Bolstering our thesis about financial markets moving quicker than ratings in pricing sovereign credit risks, prior to Friday’s downgrade, Nigeria’s Eurobond yields have been trading in line with B-rated African commodity exporters whose yields had risen following the bearish pattern across commodities since Q4 2014. Indeed as with other commodity exporters, Nigeria’s Eurobond yields have largely tracked movement in oil prices with yields climbing 84bps over December 2014 as Brent crude prices plunged 18% MoM. The uptick in Eurobond yields continued in January as oil prices tested new lows before subsequent 62bps shrinkage over February.

 

Figure 1: Nigeria's yields vs. B-rated African peers

 





An average 7bps decrease in Nigeria’s three Eurobonds yields to 5.9%, 6.4% and 6.7% for 2018, 2021 and 2023 respectively extends the pattern of further declines in March. Combined with February, this serves up two interesting contrasts. First, with Eurobond yields jumps across countries in S&P’s last downgrade in February: Bahrain (+17bps) Kazakhstan (+30bps) and Venezuela (+103bps) and second with local debt yields continuing to remain elevated following the February political risk shock. The latter suggests credit rather than political concerns carry more weight with Eurobond investors whilst the former hints at these same investors’ comfort with Nigeria’s credit credentials at the already ‘priced-in’ downgrade level.

 

 

Likely limited impact on asset classes

The very quicker response of international capital markets than rating agencies in general suggests muted impact on Eurobond yields following the actual downgrade event. Again, comparisons with S&P’s last downgrade provide some illumination as yields on debt of all three countries downgraded in February actually witnessed declines within a week of the downgrade with more recent yield uptick simply signifying a recoupling to recent downdraft in oil prices.  To our thinking, the latter is probably the greater risk to Nigerian asset classes.

 

Figure 3: Movement in yields of select oil exporters



The real test of any change to credit perception might come from when Nigeria attempts to re-access the international capital markets going forward with the recently announced legislative approval granted for the long discussed $300million Diaspora bond perhaps presenting the first opportunity. To our thinking, we see no cause for unduly worrying about the pricing as Nigeria’s first Eurobond issues in 2011 as a B+ sovereign was at yields of 6.75%—not  far off current—even as Ivory Coast’s February 2015 $1 billion issue at 6.625% provides cause for optimism, especially considering its Euro bond history.

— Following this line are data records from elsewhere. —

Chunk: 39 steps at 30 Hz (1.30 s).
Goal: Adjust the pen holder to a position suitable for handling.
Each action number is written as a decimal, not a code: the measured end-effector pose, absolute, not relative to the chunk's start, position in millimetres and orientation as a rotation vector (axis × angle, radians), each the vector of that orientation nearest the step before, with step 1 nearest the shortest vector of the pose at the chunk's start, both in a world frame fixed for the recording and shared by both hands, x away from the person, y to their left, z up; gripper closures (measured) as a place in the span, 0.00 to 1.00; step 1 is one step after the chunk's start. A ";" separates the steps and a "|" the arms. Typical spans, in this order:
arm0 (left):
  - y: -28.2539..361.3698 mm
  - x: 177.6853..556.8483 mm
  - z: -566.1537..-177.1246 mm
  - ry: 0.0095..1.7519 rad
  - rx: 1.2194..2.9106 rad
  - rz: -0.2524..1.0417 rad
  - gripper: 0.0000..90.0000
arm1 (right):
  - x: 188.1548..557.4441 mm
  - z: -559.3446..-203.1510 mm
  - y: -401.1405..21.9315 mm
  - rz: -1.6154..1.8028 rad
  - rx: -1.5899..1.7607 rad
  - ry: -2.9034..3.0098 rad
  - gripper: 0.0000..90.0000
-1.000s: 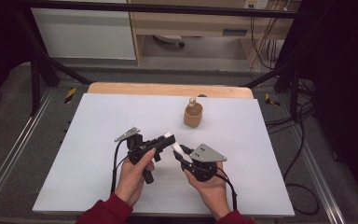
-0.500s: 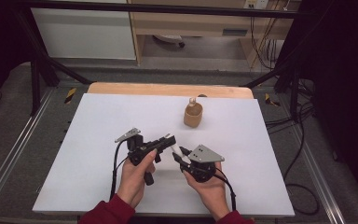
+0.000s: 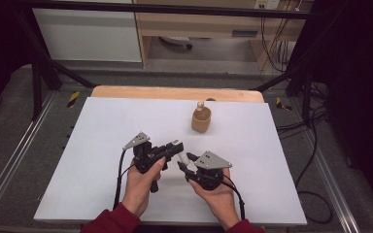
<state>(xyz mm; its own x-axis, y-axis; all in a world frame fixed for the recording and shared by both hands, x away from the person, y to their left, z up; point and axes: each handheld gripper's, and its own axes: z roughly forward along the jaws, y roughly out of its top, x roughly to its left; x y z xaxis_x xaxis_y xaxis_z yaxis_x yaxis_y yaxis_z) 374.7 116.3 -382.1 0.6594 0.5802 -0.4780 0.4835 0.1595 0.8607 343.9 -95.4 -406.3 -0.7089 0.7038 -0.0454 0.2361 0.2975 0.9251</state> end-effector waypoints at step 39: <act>127.3 388.8 -340.9 0.843 1.599 0.297 0.79 | 351.0 -412.6 -121.1 1.308 1.003 2.161 0.03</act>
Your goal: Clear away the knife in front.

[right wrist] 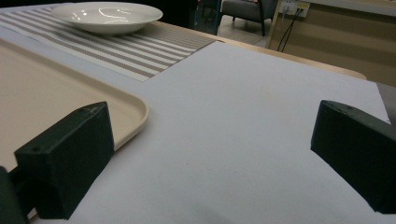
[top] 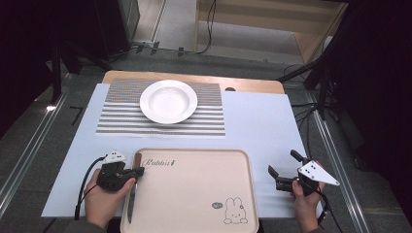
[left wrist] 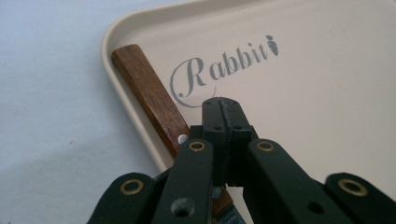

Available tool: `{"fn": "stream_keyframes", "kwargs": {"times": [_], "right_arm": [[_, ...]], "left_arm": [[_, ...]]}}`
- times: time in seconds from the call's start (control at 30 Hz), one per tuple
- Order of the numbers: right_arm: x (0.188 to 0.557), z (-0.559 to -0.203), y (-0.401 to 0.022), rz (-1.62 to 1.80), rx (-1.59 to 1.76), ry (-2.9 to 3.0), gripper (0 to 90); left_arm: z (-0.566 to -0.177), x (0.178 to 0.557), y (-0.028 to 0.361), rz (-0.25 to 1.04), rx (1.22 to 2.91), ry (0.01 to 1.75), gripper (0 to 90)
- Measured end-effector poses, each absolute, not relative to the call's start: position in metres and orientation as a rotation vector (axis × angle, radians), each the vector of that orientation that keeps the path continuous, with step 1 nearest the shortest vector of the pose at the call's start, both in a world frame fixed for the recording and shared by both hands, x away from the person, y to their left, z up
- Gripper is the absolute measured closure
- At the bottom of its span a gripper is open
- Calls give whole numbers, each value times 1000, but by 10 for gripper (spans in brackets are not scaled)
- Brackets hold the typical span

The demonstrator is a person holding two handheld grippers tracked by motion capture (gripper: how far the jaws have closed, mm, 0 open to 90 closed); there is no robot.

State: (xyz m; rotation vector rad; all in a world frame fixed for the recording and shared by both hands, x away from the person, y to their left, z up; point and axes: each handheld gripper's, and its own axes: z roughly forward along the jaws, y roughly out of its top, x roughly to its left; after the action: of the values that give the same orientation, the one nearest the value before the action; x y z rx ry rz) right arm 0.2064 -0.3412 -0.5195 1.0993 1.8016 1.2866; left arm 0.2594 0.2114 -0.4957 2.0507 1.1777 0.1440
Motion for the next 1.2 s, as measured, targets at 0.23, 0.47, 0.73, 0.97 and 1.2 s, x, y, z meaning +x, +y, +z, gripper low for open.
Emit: {"fn": "stream_keyframes", "kwargs": {"times": [0.23,0.47,0.73,0.97,1.2], "right_arm": [[207,-520,-341,1285,1099,1805,0],[207,-520,-341,1290,1098,1803,0],[207,-520,-341,1286,1100,1805,0],[207,-520,-341,1286,1101,1804,0],[207,-520,-341,1287,1103,1803,0]], "left_arm": [[-492,256,212,92,1979,1051,797],[-483,249,216,148,1892,950,630],[-475,245,235,213,1745,945,330],[-472,243,248,233,1686,912,93],[-469,242,254,269,1678,906,0]]}}
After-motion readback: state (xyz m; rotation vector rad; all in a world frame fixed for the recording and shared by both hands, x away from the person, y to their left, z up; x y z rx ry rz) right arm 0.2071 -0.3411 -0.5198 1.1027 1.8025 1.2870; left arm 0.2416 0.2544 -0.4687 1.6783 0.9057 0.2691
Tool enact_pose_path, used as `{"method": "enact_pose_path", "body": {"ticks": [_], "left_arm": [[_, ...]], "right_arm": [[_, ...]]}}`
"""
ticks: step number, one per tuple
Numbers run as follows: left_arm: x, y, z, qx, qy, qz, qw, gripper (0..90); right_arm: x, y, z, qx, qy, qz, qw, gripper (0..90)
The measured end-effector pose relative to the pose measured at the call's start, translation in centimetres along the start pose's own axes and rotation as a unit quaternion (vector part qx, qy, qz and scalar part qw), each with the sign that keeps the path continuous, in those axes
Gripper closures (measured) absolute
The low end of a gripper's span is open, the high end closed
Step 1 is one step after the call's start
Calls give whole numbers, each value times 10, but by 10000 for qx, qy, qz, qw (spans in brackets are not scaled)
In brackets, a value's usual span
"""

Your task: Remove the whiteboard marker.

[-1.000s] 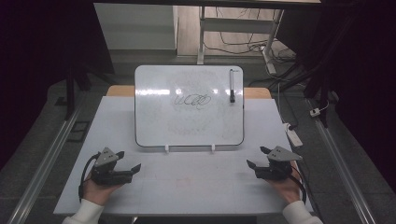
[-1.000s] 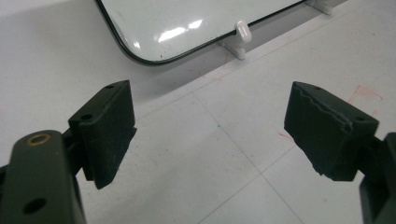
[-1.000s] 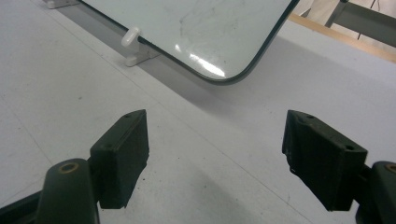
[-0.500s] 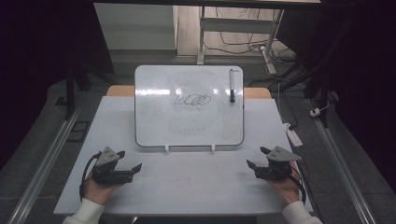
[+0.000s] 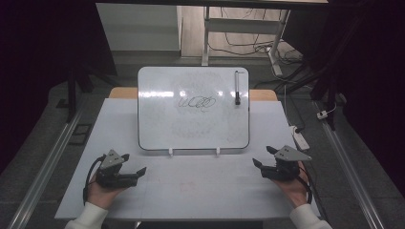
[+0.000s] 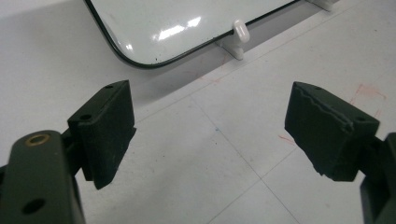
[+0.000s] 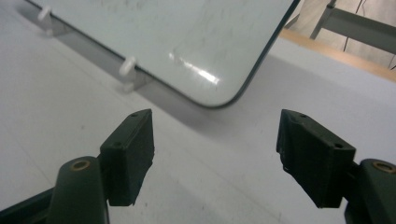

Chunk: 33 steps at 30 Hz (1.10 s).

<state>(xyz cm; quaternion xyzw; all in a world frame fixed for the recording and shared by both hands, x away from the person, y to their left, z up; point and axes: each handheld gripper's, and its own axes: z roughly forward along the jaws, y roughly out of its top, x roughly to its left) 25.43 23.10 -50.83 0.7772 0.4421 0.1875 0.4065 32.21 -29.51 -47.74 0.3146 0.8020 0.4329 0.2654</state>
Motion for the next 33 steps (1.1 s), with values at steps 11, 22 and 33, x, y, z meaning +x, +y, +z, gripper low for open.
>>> {"method": "enact_pose_path", "body": {"ticks": [11, 22, 33], "left_arm": [[1, 1, 1, 13, -66, 23, 10000, 175], [0, 0, 2, 40, -75, 44, 10000, 178], [3, -1, 3, 47, -91, 39, 9999, 179]], "right_arm": [[-14, 77, 20, -150, -252, 284, 9992, 302], [-31, 162, 60, -159, -496, 442, 9977, 315], [-55, 215, 121, 103, -1060, 468, 9932, 435]]}}
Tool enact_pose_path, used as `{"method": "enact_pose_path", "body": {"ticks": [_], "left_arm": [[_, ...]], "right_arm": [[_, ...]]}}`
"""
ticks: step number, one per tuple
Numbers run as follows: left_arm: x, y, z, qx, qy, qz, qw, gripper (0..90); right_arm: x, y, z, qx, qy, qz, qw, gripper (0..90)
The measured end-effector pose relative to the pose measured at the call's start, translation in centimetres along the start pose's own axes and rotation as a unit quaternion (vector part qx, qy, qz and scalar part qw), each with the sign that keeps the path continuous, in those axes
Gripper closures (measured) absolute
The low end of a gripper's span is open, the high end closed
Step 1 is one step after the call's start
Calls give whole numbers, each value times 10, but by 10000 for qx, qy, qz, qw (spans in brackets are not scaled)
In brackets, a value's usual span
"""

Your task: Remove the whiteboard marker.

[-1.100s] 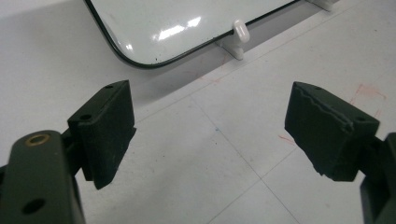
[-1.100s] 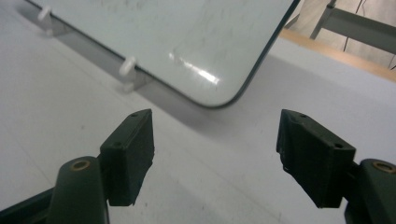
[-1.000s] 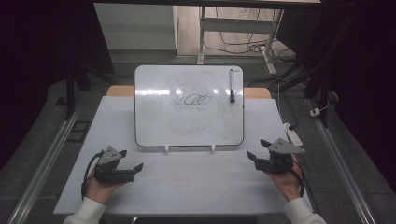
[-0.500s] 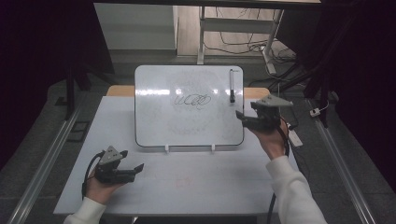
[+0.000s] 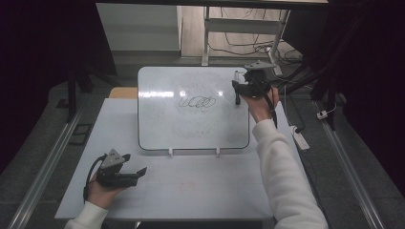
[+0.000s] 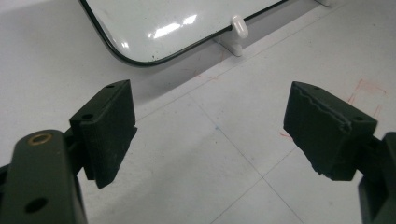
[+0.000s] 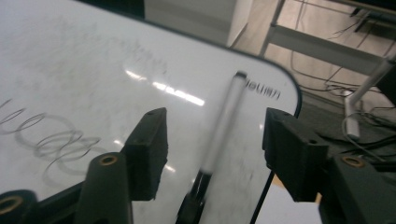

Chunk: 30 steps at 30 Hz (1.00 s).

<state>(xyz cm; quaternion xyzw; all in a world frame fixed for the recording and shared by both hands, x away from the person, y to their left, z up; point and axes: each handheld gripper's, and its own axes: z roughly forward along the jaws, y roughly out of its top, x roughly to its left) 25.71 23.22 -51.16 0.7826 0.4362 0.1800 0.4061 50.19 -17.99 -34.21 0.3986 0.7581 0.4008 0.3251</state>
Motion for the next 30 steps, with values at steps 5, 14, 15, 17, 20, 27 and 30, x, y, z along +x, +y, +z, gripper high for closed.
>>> {"method": "enact_pose_path", "body": {"ticks": [5, 14, 15, 17, 20, 27, 30], "left_arm": [[1, 0, 1, 7, -3, 22, 10000, 178], [2, -1, 2, 30, 5, 64, 10000, 179], [2, -1, 2, 27, 3, 67, 10000, 179], [2, -1, 2, 24, 4, 67, 10000, 179], [2, -1, 2, 28, 8, 66, 10000, 179], [1, -1, 1, 0, 27, 59, 10000, 179], [1, -1, 1, -8, 23, 51, 10000, 179]], "right_arm": [[-1, 7, 19, 54, -194, -19, 9998, 493], [4, 9, 38, 79, -573, -117, 9983, 608], [4, 9, 38, 78, -602, -115, 9981, 621], [5, 9, 39, 70, -626, -119, 9979, 635], [7, 8, 43, 122, -654, -147, 9977, 686], [7, 7, 45, 84, -669, 44, 9977, 753], [6, 7, 43, 19, -462, 344, 9983, 805]]}}
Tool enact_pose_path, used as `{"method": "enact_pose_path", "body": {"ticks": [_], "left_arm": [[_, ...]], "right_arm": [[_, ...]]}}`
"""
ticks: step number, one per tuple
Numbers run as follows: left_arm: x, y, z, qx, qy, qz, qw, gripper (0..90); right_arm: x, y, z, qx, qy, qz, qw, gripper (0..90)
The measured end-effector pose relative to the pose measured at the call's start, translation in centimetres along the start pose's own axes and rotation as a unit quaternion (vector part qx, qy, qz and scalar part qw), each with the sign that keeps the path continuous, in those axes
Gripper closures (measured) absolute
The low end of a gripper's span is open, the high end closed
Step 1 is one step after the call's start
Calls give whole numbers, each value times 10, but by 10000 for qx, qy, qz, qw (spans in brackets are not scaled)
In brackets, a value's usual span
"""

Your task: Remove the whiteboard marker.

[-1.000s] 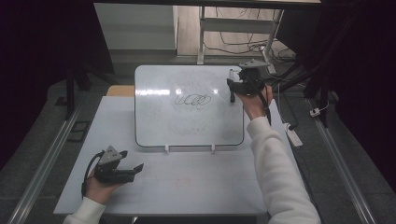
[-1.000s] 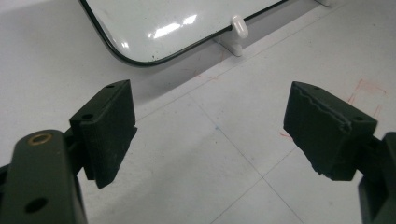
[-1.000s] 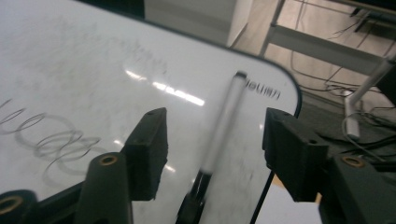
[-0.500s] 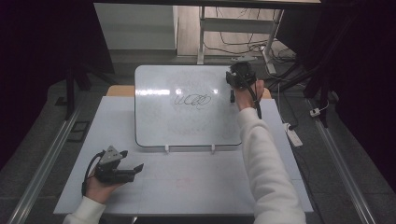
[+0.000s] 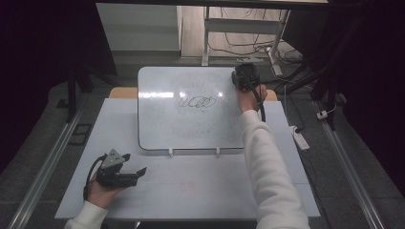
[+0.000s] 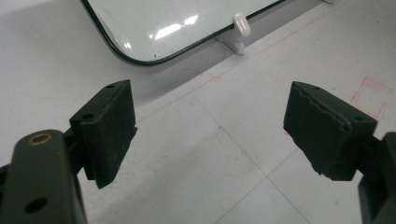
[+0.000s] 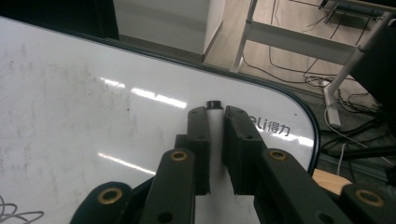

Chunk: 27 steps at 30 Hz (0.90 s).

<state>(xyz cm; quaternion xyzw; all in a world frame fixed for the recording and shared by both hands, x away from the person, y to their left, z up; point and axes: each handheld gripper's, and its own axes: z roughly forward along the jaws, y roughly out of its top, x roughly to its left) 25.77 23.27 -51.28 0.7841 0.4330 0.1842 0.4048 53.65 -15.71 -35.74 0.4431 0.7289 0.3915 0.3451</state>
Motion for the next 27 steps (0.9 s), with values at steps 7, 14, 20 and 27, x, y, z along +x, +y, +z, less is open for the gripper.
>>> {"method": "enact_pose_path", "body": {"ticks": [7, 14, 20, 27], "left_arm": [[0, 0, 0, -1, 7, -12, 10000, 179], [0, 0, 0, 6, 20, -43, 10000, 179], [1, -1, 0, 6, 27, -65, 10000, 179], [0, 0, 1, 16, 41, -64, 10000, 179]], "right_arm": [[-1, -3, -11, -199, 170, 96, 9996, 806], [-5, -11, -28, -547, 407, 229, 9974, 807], [-6, -24, -41, -818, 709, 362, 9935, 807], [-4, -35, -50, -981, 932, 408, 9900, 807]]}}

The situation is perhaps not so different for corporate issuers. Here, again, we see other considerations as likely more germane. For banks, asset liability matching and exchange-rate risk management as well as regulatory actions in Q4 14 imposing tighter restrictions on foreign currency borrowing
[3] are likely to be the focus. For Oil and Gas companies, which comprise the second largest class of domestic Eurobond issuers, bearish oil price outlook is more influential in dimming prospects of sizable issuance activity.

On the domestic front, we see still-elevated yield levels as reflective of the dominance of political concerns over any others including tight liquidity conditions for local investors
[4] and FX devaluation for offshore investors and envisage little additional pressure from the downgrade. We derive further comfort for this view from the point that the downgrade does not constitute a trigger for exclusion from bond indices such as the JP Morgan EMGBI, as Nigeria was rated as a B+ prior to the 2012 inclusion, and should not trigger any greater outflows from index trackers themselves, again harking on the theme of being earlier priced-in.